» **Your task**:
Would you repeat the listing below verbatim and drop the images?

_ _ _ _ _ _ _

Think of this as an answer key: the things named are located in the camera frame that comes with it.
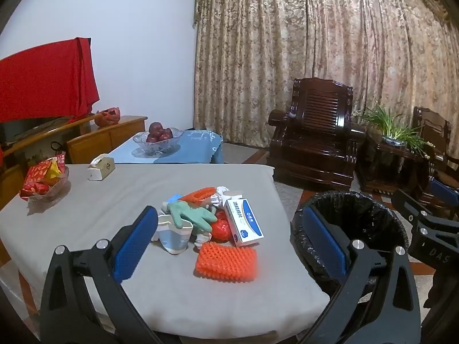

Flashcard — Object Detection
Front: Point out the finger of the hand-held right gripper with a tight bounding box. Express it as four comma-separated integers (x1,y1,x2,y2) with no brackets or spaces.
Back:
428,179,459,219
392,188,459,275

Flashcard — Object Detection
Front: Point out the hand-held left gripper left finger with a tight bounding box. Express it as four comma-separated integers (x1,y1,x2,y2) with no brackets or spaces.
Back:
39,206,162,344

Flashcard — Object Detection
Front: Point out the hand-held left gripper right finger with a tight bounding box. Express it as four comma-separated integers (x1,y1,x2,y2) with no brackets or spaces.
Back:
292,206,422,344

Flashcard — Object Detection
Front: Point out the white blue paper cup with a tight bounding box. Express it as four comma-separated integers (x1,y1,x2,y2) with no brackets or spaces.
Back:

_ _ _ _ _ _ _

» **Task response**:
Think of this as an answer key: the things named are located in the camera frame that comes with it.

Flashcard — Object Detection
Front: Point out the finger of the hand-held right gripper with a tight bounding box. Express it as four comma-separated integers (x1,y1,x2,y2) with no brackets or spaces.
Back:
428,179,459,219
392,188,459,275

Flashcard — Object Detection
Front: Point out the hand-held left gripper left finger with a tight bounding box. Express it as four comma-separated integers (x1,y1,x2,y2) with no brackets or spaces.
Back:
39,206,162,344

Flashcard — Object Detection
Front: Point out the hand-held left gripper right finger with a tight bounding box. Express it as four comma-separated integers (x1,y1,x2,y2) with no brackets or spaces.
Back:
292,206,422,344

Flashcard — Object Detection
Front: Point out the white blue paper cup with a tight bounding box. Express it as four comma-separated integers (x1,y1,x2,y2) with no brackets or spaces.
Back:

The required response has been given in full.